Greetings from ChemoLand! As this was my first week, I figured I’d get some highlights recorded for posterity’s sake. But before I go there, I want to again thank everyone out there for the amazing support our family has received. Prayers, kind thoughts, well wishes, texts, calls, notes, letters, pop-ins, drive-bys, meals, help with the house/yard, you name it – all these little acts of solidarity and love have lifted us up more than you can imagine. I want to call everyone out by name – to detail every kind act, big and small – but that would be impossible at this point. I will, however, give a special shout out to the care package delivery we received a week ago today (Brooke and Lee Ann)… all sorts of goodies, personal notes, and a stack of gift cards … C’mon man! From the whole community? Wow – I had to hike my mask up and pull my beanie down in case I teared up. Much love to all for that! Did kind of make me feel like a grifter though. Wasn’t there a Seinfeld episode where Jon Lovitz played some dude who faked cancer so Jerry would buy him a wig or balding treatments? For the record, I’m not faking this.

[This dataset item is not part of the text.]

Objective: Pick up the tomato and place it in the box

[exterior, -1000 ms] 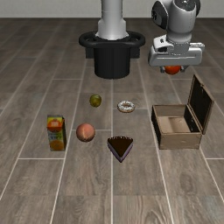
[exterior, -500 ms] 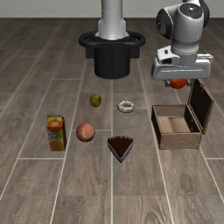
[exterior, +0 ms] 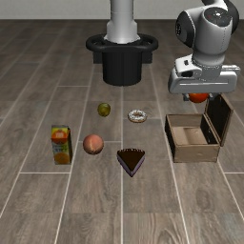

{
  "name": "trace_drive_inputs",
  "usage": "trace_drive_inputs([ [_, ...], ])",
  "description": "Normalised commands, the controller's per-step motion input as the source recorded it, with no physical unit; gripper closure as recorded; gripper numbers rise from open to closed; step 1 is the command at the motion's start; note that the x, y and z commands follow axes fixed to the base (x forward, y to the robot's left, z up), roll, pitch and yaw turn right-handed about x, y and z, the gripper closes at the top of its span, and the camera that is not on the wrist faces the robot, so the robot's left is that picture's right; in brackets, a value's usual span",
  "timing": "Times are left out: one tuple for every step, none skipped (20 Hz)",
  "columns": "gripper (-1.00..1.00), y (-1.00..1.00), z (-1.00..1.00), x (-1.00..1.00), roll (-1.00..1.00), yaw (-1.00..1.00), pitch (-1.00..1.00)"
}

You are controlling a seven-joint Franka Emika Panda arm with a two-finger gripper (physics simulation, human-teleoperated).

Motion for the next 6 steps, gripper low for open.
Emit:
trace_drive_inputs([
  [-1.0,0.0,0.0,0.0,0.0,0.0,0.0],
  [-1.0,0.0,0.0,0.0,0.0,0.0,0.0],
  [-1.0,0.0,0.0,0.0,0.0,0.0,0.0],
  [-1.0,0.0,0.0,0.0,0.0,0.0,0.0],
  [-1.0,0.0,0.0,0.0,0.0,0.0,0.0],
  [-1.0,0.0,0.0,0.0,0.0,0.0,0.0],
])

With that said, I’ve heard a few murmurs about possible public events in the future – maybe fundraiser or benefit type things to support our family. I’ll be honest with you, this is a tough subject for me to address, as I can’t say it enough how thankful our family is for every one of you, and I don’t want to sound unappreciative. Our gratitude towards our family, friends, and community-at-large runs deep and true, and the thought of such big-hearted gestures is humbling and overwhelming. But the long and short of it is, there are just a lot of people out there in need and many other worthy causes to put our community resources towards. In other words, your love and support (in the forms you’ve been giving it) are more than enough for us! For what it’s worth, in lieu of such events, how about we shoot for something like this: 1. I beat this thing 2. we all come through this difficult year together 3. we throw a big-ass party where our family gets to celebrate all the amazing friends and family who have taken this journey with us. Now that would be AWESOME!
Okay, enough business. Without further ado, here are some random, chronological notes I took on the past week – please feel free to sign off here if you want, as this stuff is mostly just for the record …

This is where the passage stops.